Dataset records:
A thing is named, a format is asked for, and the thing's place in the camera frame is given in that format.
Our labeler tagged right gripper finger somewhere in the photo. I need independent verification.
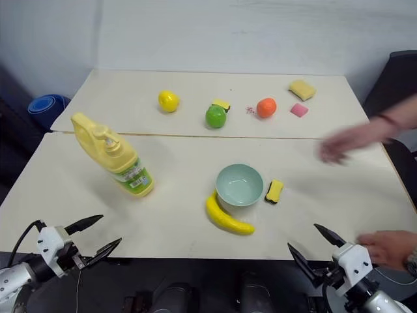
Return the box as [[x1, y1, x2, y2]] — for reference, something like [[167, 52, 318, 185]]
[[313, 223, 347, 250], [287, 243, 320, 288]]

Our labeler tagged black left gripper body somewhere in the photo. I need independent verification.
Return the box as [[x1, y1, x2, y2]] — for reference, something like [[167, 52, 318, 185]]
[[59, 240, 90, 275]]

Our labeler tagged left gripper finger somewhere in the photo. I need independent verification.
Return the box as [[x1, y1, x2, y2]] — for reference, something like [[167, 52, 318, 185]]
[[85, 237, 123, 267], [63, 214, 105, 237]]

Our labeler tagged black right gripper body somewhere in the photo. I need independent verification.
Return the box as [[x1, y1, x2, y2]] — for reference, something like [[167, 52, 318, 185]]
[[313, 260, 347, 297]]

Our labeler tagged yellow detergent bottle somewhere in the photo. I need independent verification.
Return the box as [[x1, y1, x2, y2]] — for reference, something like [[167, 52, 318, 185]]
[[70, 112, 155, 198]]

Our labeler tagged light green bowl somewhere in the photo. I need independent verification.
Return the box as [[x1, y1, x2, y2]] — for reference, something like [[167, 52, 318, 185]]
[[215, 163, 264, 208]]

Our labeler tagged person's left hand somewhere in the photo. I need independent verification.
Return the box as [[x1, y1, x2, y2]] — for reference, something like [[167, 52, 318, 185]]
[[356, 230, 417, 272]]

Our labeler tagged person's right hand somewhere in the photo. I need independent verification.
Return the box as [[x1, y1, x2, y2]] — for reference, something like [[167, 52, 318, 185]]
[[315, 122, 390, 166]]

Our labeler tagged small yellow black sponge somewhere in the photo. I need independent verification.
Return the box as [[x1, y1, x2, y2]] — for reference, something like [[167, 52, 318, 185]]
[[212, 99, 233, 114], [264, 178, 285, 206]]

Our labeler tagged grey wrist watch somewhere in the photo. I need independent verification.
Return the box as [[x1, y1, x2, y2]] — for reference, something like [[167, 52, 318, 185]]
[[405, 249, 417, 278]]

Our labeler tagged dark rounded shape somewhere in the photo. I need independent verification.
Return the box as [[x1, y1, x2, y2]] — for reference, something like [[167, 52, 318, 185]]
[[152, 281, 200, 313]]

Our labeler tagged yellow banana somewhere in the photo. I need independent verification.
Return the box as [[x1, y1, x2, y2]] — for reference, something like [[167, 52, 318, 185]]
[[205, 190, 256, 235]]

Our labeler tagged blue rolled mat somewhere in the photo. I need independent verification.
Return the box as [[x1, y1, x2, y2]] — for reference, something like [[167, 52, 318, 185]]
[[27, 94, 72, 125]]

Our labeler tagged dark wrist band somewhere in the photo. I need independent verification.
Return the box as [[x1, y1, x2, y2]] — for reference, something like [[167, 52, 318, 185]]
[[377, 112, 402, 127]]

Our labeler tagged pink square sponge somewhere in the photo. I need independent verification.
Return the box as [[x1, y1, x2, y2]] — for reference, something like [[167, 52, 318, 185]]
[[290, 103, 310, 117]]

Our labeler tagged orange fruit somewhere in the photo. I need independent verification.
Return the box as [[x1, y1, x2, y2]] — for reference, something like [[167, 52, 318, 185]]
[[256, 97, 278, 120]]

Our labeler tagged yellow lemon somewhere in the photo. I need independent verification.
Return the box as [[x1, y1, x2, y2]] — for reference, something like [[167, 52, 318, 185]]
[[158, 90, 180, 114]]

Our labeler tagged large yellow sponge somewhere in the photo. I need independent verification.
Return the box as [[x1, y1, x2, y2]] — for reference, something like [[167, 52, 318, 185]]
[[289, 80, 317, 102]]

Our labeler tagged green apple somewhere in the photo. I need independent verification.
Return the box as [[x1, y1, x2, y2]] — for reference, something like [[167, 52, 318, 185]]
[[205, 104, 228, 130]]

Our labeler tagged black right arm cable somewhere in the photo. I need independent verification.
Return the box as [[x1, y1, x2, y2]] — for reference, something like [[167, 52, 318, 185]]
[[321, 280, 331, 313]]

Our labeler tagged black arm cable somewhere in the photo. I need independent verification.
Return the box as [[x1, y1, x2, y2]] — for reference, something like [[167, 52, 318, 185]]
[[7, 220, 47, 267], [321, 280, 331, 313]]

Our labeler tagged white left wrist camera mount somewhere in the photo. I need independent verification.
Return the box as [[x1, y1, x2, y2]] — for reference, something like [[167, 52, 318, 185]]
[[36, 225, 74, 278]]

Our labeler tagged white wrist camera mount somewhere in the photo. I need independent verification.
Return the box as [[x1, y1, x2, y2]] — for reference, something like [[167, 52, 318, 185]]
[[331, 241, 373, 290], [36, 225, 74, 278]]

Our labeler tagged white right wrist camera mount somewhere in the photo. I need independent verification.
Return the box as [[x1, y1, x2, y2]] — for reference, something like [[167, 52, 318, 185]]
[[331, 241, 373, 290]]

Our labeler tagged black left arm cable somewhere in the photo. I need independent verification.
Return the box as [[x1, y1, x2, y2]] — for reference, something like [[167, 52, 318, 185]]
[[7, 220, 47, 267]]

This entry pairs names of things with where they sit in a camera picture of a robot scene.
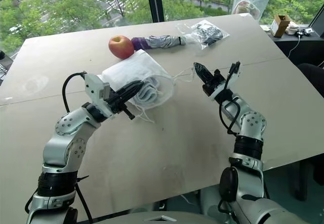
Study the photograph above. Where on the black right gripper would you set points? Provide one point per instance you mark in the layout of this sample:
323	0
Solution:
215	82

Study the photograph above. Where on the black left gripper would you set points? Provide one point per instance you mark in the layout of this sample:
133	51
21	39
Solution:
117	104

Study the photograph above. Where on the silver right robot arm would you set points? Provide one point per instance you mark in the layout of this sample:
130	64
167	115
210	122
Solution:
249	143

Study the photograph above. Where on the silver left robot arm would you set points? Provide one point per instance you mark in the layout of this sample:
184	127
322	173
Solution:
63	145

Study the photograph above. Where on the plastic bag with black items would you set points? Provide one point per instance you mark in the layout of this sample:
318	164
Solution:
208	33

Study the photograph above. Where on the clear zip bag with contents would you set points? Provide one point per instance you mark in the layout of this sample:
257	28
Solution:
249	3

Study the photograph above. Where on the red apple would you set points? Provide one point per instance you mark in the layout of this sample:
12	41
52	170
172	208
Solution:
121	47

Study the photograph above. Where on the purple and silver folded umbrella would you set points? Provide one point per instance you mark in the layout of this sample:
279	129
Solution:
157	42

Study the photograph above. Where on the small open cardboard box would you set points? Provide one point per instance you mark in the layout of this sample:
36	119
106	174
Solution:
279	25

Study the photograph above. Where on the white crumpled cloth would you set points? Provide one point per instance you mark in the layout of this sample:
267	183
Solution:
293	28

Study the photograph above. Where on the black side desk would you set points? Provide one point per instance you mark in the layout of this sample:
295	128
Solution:
303	49

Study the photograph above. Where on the black office chair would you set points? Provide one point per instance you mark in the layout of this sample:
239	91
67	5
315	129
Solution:
312	79

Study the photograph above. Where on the small white device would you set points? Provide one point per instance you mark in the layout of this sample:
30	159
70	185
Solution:
309	30

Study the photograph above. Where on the dark monitor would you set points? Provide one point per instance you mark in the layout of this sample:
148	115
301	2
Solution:
319	23

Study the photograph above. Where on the black table leg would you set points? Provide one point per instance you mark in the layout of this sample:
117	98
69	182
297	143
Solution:
305	181

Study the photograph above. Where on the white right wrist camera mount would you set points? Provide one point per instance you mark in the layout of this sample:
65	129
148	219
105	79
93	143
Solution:
234	75

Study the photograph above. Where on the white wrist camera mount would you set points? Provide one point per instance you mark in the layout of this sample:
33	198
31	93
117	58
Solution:
234	75
94	89

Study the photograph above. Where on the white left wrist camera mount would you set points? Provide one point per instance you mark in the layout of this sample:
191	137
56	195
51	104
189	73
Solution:
94	89

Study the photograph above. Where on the dark window frame post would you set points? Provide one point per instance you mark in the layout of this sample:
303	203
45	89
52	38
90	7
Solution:
155	1

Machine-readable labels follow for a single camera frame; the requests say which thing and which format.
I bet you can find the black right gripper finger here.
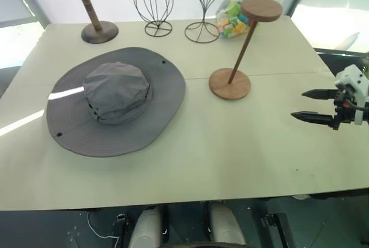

__Assignment__.
Where the line containing "Machine-readable labels follow" appears, begin copying there and continue exactly through the final line of the records; both end lines belong in the copy, pictures do not.

__Answer below__.
Machine-readable labels follow for a single camera frame; the requests say which thing and which format.
I bet you can find the black right gripper finger here.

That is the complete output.